Look for the word "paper" in the material below. Copy each line that has it.

+++

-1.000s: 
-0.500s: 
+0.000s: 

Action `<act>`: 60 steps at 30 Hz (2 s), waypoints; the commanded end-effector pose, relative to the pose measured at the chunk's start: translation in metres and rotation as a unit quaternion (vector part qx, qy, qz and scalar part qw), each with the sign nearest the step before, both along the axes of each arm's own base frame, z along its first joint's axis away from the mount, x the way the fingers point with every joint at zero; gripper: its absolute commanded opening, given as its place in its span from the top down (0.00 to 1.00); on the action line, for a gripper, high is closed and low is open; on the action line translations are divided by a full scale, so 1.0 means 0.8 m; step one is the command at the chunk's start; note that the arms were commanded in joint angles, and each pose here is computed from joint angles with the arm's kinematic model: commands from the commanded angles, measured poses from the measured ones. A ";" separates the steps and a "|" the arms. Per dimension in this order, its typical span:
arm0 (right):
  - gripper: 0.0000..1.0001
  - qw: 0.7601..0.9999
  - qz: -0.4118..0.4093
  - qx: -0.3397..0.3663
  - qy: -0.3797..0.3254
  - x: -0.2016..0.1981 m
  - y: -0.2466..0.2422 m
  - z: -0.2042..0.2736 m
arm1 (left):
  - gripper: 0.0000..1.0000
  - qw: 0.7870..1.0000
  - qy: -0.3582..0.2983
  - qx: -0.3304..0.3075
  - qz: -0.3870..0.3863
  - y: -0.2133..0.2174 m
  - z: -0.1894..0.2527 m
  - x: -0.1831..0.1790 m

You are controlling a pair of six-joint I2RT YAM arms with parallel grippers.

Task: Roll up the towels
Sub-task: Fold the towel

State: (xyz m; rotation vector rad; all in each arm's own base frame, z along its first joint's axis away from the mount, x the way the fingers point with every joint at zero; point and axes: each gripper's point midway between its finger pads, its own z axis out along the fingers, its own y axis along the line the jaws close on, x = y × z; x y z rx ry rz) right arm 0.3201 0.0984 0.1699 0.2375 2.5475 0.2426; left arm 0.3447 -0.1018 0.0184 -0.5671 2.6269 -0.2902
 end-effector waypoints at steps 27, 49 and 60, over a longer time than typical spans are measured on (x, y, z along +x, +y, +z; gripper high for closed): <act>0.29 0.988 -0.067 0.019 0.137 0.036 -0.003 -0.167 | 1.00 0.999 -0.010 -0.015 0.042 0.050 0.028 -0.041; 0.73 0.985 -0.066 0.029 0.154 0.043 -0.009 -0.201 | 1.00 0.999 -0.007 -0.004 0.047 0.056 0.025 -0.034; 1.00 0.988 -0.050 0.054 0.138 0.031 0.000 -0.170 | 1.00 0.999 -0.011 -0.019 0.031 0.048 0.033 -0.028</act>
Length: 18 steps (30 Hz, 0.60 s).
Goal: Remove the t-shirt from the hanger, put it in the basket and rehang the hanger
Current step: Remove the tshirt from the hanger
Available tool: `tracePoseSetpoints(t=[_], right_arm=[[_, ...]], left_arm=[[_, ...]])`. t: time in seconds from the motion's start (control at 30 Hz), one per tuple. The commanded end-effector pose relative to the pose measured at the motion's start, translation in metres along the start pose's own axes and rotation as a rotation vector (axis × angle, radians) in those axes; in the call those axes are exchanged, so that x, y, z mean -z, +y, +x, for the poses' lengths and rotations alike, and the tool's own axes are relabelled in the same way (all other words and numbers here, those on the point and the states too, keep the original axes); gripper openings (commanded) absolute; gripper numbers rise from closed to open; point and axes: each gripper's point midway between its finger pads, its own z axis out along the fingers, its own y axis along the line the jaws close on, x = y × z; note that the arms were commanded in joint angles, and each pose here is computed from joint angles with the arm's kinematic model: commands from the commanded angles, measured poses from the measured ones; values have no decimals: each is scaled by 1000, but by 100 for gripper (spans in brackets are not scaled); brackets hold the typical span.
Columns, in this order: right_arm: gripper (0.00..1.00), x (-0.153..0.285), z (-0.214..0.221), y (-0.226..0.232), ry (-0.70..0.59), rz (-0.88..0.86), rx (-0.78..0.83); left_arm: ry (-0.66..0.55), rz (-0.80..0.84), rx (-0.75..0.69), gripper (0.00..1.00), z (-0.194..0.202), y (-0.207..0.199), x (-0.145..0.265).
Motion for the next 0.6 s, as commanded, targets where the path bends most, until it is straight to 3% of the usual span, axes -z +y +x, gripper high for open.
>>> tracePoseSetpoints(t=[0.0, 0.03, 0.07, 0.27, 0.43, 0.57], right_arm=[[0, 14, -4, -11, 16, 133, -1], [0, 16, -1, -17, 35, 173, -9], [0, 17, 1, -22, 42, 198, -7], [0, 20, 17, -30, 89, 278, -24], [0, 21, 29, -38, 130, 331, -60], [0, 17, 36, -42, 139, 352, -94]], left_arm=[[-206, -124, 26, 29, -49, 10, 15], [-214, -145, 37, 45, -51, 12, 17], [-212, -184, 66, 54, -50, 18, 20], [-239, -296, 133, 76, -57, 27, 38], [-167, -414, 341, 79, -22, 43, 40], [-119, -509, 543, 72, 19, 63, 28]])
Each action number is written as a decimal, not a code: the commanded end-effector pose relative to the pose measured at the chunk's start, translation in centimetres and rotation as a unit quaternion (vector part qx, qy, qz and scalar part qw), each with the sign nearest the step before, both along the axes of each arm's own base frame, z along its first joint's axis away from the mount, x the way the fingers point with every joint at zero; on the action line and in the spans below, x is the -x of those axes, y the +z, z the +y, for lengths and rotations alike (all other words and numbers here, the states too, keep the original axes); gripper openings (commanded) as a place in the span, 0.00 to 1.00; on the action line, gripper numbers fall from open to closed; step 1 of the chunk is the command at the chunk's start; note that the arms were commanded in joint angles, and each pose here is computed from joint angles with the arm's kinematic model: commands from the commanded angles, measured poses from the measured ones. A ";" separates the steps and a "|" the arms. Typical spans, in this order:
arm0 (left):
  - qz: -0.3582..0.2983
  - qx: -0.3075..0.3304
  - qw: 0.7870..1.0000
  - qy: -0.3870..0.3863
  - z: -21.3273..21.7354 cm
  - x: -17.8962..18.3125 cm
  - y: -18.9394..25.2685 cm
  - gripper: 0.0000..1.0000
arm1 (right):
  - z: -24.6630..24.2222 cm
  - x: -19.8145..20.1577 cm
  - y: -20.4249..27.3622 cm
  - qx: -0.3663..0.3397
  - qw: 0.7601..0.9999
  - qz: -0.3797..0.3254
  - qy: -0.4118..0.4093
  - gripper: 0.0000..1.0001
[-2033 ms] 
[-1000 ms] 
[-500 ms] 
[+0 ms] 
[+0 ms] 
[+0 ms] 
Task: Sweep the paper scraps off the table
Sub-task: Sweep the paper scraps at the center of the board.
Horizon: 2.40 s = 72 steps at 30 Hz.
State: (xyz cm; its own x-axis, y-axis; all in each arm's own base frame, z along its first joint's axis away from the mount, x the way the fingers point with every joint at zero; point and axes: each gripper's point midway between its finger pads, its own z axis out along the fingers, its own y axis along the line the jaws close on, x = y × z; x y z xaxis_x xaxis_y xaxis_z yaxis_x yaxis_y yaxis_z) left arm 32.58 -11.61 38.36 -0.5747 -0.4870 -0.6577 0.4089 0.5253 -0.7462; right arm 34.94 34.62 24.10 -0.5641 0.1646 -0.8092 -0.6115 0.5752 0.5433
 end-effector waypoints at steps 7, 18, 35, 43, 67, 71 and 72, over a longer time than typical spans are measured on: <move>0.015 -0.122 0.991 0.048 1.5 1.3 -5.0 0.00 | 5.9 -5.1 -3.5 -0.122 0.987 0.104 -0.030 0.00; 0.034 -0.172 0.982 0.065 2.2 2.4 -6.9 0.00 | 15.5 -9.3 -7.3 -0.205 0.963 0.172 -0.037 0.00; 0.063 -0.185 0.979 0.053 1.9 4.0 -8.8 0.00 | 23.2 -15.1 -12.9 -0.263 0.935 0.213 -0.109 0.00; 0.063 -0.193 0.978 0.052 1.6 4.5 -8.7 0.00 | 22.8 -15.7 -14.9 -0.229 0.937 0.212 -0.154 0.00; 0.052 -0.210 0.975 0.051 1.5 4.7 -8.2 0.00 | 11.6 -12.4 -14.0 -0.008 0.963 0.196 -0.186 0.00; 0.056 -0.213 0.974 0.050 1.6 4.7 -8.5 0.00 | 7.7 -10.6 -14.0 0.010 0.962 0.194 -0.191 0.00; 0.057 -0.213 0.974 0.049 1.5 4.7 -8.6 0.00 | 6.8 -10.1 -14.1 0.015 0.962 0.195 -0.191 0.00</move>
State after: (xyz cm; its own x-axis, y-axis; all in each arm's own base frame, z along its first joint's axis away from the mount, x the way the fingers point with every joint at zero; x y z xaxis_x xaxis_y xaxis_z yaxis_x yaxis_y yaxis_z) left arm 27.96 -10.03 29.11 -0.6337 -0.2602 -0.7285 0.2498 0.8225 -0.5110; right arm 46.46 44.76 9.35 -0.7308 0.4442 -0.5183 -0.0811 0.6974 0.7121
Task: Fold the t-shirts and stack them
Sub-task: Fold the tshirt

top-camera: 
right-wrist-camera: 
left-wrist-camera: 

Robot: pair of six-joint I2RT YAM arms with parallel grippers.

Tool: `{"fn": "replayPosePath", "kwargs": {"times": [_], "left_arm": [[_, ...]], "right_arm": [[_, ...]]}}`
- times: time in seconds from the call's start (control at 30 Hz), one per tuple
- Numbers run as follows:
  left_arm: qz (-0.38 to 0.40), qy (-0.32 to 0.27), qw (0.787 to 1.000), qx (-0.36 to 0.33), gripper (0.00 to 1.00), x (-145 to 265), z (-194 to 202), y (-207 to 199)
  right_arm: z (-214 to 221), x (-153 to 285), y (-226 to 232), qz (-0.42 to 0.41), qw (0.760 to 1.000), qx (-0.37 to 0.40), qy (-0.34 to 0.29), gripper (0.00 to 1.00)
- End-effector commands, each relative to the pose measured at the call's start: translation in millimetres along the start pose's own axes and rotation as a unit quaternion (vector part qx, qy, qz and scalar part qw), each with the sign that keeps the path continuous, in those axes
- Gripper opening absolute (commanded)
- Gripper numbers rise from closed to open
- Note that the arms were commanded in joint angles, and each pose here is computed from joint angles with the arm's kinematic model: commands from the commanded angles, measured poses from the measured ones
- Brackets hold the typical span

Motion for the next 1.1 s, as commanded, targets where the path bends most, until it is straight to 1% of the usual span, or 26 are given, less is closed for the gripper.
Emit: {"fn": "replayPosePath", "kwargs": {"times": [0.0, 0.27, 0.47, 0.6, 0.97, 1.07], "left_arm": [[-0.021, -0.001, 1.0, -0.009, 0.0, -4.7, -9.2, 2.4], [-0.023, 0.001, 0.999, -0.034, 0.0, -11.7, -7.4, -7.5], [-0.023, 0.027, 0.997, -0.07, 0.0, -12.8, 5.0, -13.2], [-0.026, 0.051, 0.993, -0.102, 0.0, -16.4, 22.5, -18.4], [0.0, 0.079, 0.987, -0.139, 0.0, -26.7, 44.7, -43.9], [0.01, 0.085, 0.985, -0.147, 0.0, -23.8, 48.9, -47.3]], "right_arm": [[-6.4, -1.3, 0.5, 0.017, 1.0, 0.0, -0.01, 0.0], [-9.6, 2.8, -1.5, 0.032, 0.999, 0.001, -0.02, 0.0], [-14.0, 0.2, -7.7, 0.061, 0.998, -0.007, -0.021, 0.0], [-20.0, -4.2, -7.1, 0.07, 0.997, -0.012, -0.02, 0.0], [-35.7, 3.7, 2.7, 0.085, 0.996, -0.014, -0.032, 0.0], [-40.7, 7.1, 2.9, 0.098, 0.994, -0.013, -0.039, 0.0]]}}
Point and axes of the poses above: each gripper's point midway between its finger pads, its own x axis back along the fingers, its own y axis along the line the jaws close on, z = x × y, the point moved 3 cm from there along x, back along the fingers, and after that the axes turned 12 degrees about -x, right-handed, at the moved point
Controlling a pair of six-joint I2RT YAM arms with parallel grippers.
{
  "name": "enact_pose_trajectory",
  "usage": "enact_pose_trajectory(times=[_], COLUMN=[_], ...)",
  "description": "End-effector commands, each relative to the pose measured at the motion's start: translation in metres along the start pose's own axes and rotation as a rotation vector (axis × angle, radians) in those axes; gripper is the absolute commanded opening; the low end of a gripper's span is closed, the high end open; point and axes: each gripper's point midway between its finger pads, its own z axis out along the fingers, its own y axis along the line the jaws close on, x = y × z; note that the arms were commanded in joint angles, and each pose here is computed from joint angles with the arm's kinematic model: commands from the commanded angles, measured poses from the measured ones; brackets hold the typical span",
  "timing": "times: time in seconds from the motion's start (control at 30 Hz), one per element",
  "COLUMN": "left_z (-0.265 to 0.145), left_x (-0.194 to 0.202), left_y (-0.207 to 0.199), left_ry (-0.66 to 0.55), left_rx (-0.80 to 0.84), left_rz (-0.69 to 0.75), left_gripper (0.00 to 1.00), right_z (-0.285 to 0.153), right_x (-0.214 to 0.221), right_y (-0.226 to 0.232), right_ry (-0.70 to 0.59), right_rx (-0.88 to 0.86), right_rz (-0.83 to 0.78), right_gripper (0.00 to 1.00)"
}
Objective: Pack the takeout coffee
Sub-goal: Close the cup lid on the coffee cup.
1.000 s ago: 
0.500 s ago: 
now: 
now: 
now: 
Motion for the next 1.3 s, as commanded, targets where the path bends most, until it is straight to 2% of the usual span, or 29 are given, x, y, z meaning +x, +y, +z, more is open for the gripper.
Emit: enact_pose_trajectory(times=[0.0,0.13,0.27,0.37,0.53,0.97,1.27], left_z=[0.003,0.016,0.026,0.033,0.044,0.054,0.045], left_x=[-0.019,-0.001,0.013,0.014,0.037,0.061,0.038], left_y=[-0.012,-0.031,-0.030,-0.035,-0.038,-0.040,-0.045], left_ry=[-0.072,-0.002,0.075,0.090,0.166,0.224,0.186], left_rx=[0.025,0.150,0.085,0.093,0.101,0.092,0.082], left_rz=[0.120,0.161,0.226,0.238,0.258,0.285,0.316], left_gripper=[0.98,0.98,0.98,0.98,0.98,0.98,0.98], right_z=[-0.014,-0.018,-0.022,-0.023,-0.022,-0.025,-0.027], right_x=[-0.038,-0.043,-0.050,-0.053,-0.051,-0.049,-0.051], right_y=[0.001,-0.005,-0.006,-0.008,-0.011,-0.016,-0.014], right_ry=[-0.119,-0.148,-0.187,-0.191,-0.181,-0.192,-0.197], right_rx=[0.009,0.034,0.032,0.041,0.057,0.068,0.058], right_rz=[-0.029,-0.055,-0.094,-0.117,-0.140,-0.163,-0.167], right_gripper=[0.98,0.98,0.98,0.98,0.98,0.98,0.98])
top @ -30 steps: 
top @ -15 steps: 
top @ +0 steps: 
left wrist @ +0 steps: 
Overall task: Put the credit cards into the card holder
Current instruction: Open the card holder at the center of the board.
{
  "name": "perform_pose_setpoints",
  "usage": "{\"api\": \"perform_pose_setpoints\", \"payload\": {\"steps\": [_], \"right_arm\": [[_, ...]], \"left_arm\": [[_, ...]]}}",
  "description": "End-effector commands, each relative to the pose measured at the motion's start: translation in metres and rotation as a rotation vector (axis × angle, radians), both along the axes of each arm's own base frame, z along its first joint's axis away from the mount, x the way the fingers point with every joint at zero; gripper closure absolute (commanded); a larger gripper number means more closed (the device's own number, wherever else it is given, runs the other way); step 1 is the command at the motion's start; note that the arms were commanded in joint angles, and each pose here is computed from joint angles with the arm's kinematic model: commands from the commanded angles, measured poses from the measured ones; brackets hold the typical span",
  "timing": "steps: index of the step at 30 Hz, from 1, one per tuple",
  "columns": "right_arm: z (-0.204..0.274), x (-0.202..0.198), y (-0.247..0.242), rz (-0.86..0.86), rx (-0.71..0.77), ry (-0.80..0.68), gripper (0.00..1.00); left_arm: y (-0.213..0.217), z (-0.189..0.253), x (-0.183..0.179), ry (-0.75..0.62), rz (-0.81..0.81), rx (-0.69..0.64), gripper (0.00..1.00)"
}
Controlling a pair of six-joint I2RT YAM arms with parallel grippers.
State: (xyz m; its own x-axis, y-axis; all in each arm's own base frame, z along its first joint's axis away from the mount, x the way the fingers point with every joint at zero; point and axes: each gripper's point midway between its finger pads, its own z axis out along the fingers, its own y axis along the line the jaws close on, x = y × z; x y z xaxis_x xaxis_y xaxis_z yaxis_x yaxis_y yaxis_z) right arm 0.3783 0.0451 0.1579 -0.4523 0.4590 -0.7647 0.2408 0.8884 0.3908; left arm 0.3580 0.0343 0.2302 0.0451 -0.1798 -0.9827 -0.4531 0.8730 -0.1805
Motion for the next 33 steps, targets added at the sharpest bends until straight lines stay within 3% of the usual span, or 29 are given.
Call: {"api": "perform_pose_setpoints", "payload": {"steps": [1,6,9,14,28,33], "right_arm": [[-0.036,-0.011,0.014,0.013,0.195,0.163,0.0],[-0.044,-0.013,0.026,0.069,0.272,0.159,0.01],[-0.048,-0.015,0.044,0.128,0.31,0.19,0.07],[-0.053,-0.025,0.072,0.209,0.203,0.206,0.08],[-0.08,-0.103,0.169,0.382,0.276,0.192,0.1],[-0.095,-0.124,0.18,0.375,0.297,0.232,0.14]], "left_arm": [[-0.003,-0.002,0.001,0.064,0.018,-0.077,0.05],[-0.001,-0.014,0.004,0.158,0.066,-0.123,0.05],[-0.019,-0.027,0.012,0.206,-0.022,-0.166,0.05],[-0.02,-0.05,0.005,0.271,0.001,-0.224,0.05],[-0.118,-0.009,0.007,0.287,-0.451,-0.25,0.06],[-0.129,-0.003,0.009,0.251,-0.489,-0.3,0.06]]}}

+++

* _Response_:
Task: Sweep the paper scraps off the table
Sub-task: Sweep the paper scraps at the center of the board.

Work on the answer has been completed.